Authored by kmclaughlin on Jan 10 2022, 3:54 AM.

Details

Summary

isCandidateForEpilogueVectorization will currently return false for loops
which contain reductions. This patch removes this restriction and makes
the following changes to support epilogue vectorisation with reductions:

  • fixReduction: If fixReduction is being called during vectorisation of the epilogue, the phi node it creates will need to additionally carry incoming values from the middle block of the main loop.
  • createEpilogueVectorizedLoopSkeleton: The incoming values of the phi created by fixReduction are updated after the vec.epilog.iter.check block is added. The phi is also moved to the preheader of the epilogue.
  • processLoop: The start value of any VPReductionPHIRecipes are updated before vectorising the epilogue loop. The getResumeInstr function added to the ILV will return the resume instruction associated with the recurrence descriptor.

Diff Detail

Event Timeline

kmclaughlin created this revision.Jan 10 2022, 3:54 AM
kmclaughlin requested review of this revision.Jan 10 2022, 3:54 AM
Herald added a project: Restricted Project. · View Herald TranscriptJan 10 2022, 3:54 AM

Hi @kmclaughlin thanks for sharing this patch. Overall the approach looks sensible, i.e. updating the VPlan for the epilogue to use a new start value for the VPReductionPHIRecipe, and moving the bc.merge.rdx to the correct block. The implementation itself still seems a bit fuzzy, so I've given some suggestions to make the remapping of values/edges more explicit.

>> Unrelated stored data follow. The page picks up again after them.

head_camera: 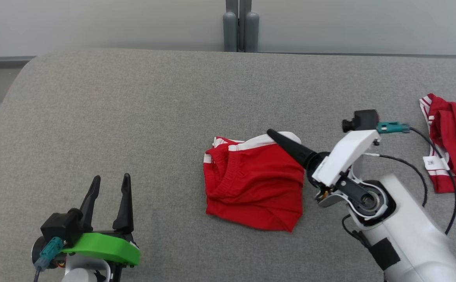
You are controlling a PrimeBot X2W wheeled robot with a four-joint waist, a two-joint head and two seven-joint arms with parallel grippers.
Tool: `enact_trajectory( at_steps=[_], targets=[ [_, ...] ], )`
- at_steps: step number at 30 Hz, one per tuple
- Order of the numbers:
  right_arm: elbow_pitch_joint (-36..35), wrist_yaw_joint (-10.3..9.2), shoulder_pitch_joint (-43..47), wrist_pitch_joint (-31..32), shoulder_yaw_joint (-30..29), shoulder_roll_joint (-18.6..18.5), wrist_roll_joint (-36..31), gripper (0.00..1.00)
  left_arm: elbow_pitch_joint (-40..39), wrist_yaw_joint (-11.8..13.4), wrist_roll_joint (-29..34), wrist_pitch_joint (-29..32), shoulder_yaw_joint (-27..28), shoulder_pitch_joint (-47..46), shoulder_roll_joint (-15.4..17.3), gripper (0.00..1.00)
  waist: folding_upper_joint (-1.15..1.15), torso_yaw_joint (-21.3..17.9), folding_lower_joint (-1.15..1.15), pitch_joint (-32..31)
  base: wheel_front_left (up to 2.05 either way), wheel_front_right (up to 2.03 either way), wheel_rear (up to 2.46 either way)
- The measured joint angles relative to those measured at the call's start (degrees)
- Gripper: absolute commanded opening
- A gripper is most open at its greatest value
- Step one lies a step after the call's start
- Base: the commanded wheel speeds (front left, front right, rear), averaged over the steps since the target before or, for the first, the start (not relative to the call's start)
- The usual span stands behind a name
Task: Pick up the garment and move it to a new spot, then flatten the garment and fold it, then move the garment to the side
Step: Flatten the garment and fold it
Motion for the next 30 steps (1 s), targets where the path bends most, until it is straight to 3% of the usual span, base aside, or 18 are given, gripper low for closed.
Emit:
enact_trajectory(
  at_steps=[7, 13, 19, 30],
  targets=[
    [-12.0, 0.0, 4.0, -7.2, -2.6, -7.2, -4.9, 1.0, -0.6, 0.0, 0.0, 0.0, 0.2, 0.8, 0.2, 1.0, 0.0, -1.1, 0.0, -1.7, 0.0, 0.0, 0.0],
    [-17.6, 0.0, 8.6, -19.8, -3.7, -13.5, -17.4, 1.0, -1.9, 0.0, 0.4, 0.0, 1.7, 2.2, 0.6, 1.0, 0.0, -2.1, 0.0, -2.9, 0.0, 0.0, 0.0],
    [-15.9, 0.01, 12.2, -32.3, -6.7, -13.4, -30.2, 1.0, -4.4, 0.0, 1.8, 0.0, 3.0, 3.0, 0.4, 1.0, 0.0, -3.6, 0.0, -3.8, 0.0, 0.0, 0.0],
    [-6.8, 0.02, 17.9, -36.5, -10.7, -7.2, -47.3, 1.0, -6.4, 0.0, 3.3, 0.0, 5.0, 5.4, 0.1, 1.0, 0.0, -6.0, 0.0, -6.4, 0.0, 0.0, 0.0]
  ],
)
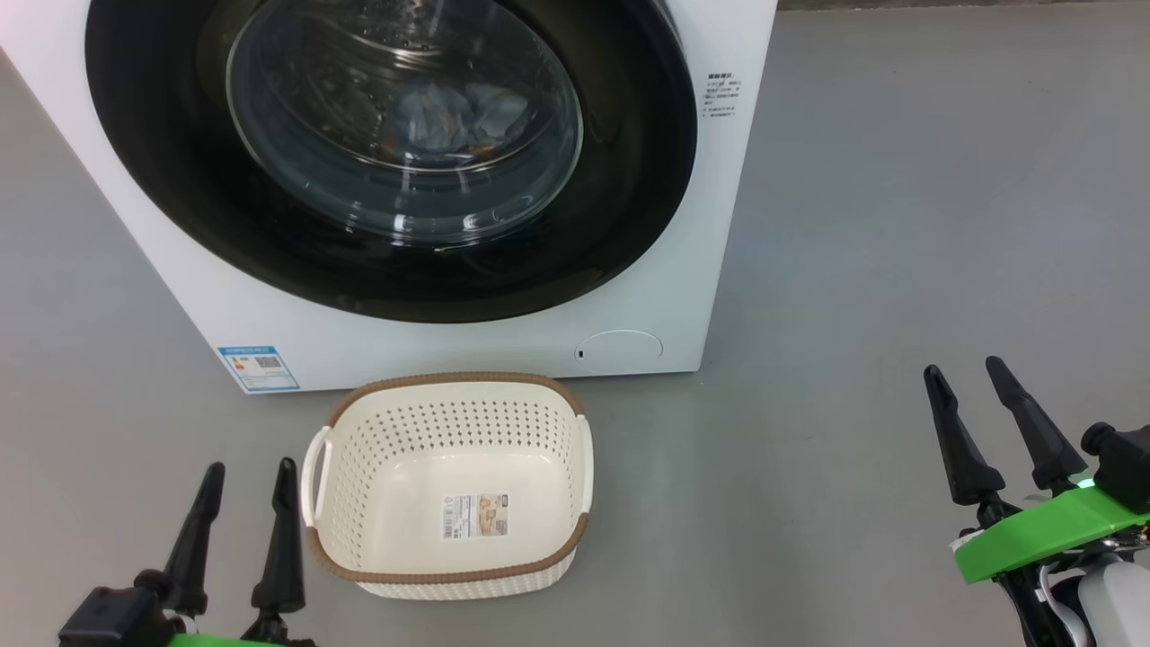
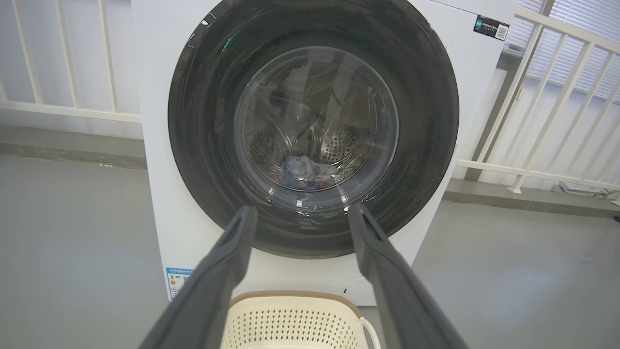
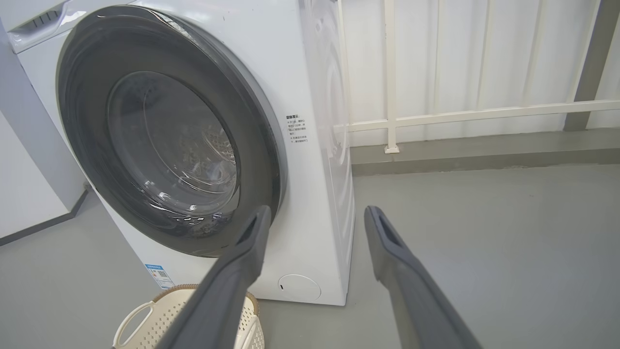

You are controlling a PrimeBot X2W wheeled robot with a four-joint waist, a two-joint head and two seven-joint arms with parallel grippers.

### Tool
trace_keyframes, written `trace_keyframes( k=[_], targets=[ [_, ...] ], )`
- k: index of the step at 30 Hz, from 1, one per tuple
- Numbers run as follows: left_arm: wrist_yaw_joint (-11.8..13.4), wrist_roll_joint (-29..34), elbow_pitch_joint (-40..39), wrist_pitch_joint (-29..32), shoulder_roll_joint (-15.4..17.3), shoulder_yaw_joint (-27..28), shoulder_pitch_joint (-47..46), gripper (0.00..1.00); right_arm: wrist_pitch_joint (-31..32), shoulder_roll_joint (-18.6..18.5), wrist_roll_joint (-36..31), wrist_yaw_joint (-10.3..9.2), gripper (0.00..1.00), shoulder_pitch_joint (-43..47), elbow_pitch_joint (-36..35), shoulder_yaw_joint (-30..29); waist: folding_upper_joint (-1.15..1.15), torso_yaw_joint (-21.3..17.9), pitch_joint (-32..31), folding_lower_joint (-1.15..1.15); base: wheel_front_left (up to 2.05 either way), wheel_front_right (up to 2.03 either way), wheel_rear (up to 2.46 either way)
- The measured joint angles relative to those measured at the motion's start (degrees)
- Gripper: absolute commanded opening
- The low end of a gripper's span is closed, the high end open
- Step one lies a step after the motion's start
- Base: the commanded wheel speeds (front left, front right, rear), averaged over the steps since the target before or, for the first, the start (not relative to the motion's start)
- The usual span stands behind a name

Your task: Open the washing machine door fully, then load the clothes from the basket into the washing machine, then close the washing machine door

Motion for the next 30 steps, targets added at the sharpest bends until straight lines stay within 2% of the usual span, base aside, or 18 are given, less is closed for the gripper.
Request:
trace_keyframes(
  k=[30],
  targets=[
    [0.0, 0.0, 0.1, 0.0, 0.3, 0.0, 0.0, 1.0, 0.0, 0.4, -0.4, 0.0, 1.0, 0.3, 0.0, 0.1, 0.0, 0.1, -0.8, 0.0, 0.0, 0.0, 0.0]
  ],
)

llvm/lib/Transforms/Vectorize/LoopVectorize.cpp
1235

Instead of inferring this information from the PHI node in the original loop, I'd prefer to record the resume values separately in the ILV and pass the information through the EpilogueLoopVectorizationInfo.

4317

It's not necessarily safe to assume ResumePhi is a resume value just because it is a PHINode, so I'd recommend looking this up in the map that I mentioned earlier.

4324–4325

This case seems a bit odd, does it matter that ResumeValue is an instruction?

For the preheader after epilogue vectorization, I'd expect there to only be three cases to consider:

  1. Original start value (when not having executed any vector code at all).
  2. Intermediate reduction value after the main vector body (i.e. no epilogue vectorization because of the iter checks)
  3. Intermediate reduction value after the vectorized epilogue. (i.e. the VPReductionPHI's new start value).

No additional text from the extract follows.